How to complete this task: Lines of the listing below that contain the string "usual" are to be returned.

Data shown:
==========
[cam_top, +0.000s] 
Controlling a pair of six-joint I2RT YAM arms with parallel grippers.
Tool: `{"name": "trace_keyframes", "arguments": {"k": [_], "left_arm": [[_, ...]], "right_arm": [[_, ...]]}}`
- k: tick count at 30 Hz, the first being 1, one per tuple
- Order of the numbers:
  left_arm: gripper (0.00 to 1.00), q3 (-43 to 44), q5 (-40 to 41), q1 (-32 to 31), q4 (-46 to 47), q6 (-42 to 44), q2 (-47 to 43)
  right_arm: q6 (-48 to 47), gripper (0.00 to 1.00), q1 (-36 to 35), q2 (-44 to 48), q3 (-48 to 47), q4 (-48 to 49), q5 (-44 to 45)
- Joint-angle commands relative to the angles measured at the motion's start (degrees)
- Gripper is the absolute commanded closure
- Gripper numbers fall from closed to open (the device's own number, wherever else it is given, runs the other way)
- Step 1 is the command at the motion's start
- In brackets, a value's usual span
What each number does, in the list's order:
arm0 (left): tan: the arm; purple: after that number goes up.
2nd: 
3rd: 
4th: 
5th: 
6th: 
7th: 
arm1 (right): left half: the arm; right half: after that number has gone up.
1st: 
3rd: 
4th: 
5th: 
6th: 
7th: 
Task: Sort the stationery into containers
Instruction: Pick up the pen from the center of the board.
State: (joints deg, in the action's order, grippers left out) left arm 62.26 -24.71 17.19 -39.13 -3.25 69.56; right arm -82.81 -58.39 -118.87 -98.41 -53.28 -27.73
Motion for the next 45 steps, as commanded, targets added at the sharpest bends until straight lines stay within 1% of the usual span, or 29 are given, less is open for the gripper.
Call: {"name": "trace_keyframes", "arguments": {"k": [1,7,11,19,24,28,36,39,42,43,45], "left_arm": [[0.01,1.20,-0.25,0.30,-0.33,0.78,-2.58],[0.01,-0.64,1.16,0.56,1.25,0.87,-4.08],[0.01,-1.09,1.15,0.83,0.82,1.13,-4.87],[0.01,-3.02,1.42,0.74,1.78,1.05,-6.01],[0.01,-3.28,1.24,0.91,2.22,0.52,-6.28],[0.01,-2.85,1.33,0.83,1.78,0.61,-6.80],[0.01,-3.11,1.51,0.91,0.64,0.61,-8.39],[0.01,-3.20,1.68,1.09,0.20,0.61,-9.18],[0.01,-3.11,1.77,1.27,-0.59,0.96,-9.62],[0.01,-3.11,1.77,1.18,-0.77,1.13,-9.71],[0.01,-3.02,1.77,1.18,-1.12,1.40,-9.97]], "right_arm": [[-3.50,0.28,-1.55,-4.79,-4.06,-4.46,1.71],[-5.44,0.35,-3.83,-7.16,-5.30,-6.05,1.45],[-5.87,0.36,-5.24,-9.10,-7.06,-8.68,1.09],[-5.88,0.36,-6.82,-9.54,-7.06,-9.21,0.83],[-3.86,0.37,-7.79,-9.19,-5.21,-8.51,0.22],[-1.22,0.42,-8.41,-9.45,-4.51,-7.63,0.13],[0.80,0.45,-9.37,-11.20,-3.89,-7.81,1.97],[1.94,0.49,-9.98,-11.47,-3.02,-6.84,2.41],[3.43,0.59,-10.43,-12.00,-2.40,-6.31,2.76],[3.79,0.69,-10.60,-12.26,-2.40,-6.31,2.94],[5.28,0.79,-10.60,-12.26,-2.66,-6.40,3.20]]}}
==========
Task result:
- In brackets, a value's usual span
Motion for the next 45 steps, as commanded, targets added at the sharpest bends until straight lines stay within 1% of the usual span, or 29 are given, less is open for the gripper.

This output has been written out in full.